Would you set down every line of the data below exactly as it reads?
..........
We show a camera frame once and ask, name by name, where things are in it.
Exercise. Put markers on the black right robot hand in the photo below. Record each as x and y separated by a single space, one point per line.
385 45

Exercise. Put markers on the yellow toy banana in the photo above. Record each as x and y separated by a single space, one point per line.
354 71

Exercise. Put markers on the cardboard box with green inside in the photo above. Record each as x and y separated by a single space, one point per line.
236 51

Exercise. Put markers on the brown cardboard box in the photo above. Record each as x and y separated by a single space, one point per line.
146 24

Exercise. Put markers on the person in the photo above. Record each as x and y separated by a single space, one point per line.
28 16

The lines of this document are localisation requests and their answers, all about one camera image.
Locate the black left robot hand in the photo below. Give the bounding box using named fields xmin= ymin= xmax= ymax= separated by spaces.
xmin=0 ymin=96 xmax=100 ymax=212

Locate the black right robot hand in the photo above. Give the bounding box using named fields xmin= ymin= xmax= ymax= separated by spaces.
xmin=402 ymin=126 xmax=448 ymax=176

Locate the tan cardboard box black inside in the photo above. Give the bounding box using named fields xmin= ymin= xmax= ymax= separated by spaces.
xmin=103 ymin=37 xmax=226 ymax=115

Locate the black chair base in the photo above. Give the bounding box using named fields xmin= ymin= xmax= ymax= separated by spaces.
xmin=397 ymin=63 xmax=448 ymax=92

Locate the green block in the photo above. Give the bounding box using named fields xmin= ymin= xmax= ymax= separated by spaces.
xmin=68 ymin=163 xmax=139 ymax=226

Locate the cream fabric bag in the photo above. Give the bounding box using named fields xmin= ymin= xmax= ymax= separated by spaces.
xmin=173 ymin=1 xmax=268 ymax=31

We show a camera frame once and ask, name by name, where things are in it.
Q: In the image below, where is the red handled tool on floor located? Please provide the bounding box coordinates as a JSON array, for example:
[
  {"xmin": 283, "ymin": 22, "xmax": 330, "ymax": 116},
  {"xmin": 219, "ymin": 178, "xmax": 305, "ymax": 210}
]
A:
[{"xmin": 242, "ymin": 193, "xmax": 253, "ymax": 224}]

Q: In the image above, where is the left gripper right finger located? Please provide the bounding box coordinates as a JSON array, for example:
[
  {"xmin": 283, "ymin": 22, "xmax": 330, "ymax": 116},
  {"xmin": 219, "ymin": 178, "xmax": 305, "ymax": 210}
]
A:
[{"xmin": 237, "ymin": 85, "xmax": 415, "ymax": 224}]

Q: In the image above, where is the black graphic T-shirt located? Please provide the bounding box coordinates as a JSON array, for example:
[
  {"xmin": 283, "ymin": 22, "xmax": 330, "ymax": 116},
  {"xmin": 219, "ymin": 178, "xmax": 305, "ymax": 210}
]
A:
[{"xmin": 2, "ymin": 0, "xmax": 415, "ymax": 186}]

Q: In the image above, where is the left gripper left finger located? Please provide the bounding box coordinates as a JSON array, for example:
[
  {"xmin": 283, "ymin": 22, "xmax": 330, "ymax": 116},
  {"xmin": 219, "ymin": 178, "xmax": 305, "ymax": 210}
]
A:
..........
_ANSWER BOX:_
We show a camera frame once and ask, name by name, where things are in it.
Exercise. Put markers on the black right robot hand in the photo below. Record each as x and y separated by a single space, one point per line.
385 45

Exercise. Put markers on the yellow toy banana in the photo above. Record each as x and y separated by a single space, one point per line.
354 71

Exercise. Put markers on the cardboard box with green inside in the photo above. Record each as x and y separated by a single space, one point per line.
236 51

Exercise. Put markers on the brown cardboard box in the photo above. Record each as x and y separated by a single space, one point per line.
146 24

Exercise. Put markers on the person in the photo above. Record each as x and y separated by a single space, one point per line.
28 16

The lines of this document are localisation requests and their answers, all about one camera image.
Locate the black left robot hand in the photo below. Give the bounding box using named fields xmin= ymin= xmax= ymax= separated by spaces.
xmin=0 ymin=96 xmax=100 ymax=212

Locate the black right robot hand in the photo above. Give the bounding box using named fields xmin= ymin= xmax= ymax= separated by spaces.
xmin=402 ymin=126 xmax=448 ymax=176

Locate the tan cardboard box black inside in the photo above. Give the bounding box using named fields xmin= ymin= xmax= ymax= separated by spaces.
xmin=103 ymin=37 xmax=226 ymax=115

Locate the black chair base in the photo above. Give the bounding box using named fields xmin= ymin= xmax= ymax= separated by spaces.
xmin=397 ymin=63 xmax=448 ymax=92

Locate the green block in the photo above. Give the bounding box using named fields xmin= ymin= xmax= ymax= separated by spaces.
xmin=68 ymin=163 xmax=139 ymax=226

Locate the cream fabric bag in the photo above. Give the bounding box using named fields xmin= ymin= xmax= ymax= separated by spaces.
xmin=173 ymin=1 xmax=268 ymax=31

We show a camera frame once and ask, name by name, where things are in it.
Q: In the image below, where is the red handled tool on floor located? Please provide the bounding box coordinates as a JSON array, for example:
[
  {"xmin": 283, "ymin": 22, "xmax": 330, "ymax": 116},
  {"xmin": 219, "ymin": 178, "xmax": 305, "ymax": 210}
]
A:
[{"xmin": 242, "ymin": 193, "xmax": 253, "ymax": 224}]

Q: In the image above, where is the left gripper right finger located? Please provide the bounding box coordinates as a JSON array, for example:
[
  {"xmin": 283, "ymin": 22, "xmax": 330, "ymax": 116},
  {"xmin": 219, "ymin": 178, "xmax": 305, "ymax": 210}
]
A:
[{"xmin": 237, "ymin": 85, "xmax": 415, "ymax": 224}]

Q: In the image above, where is the black graphic T-shirt located? Please provide the bounding box coordinates as a JSON array, for example:
[
  {"xmin": 283, "ymin": 22, "xmax": 330, "ymax": 116},
  {"xmin": 219, "ymin": 178, "xmax": 305, "ymax": 210}
]
A:
[{"xmin": 2, "ymin": 0, "xmax": 415, "ymax": 186}]

Q: In the image above, where is the left gripper left finger located? Please provide the bounding box coordinates as a JSON array, for example:
[
  {"xmin": 283, "ymin": 22, "xmax": 330, "ymax": 116},
  {"xmin": 219, "ymin": 178, "xmax": 305, "ymax": 210}
]
A:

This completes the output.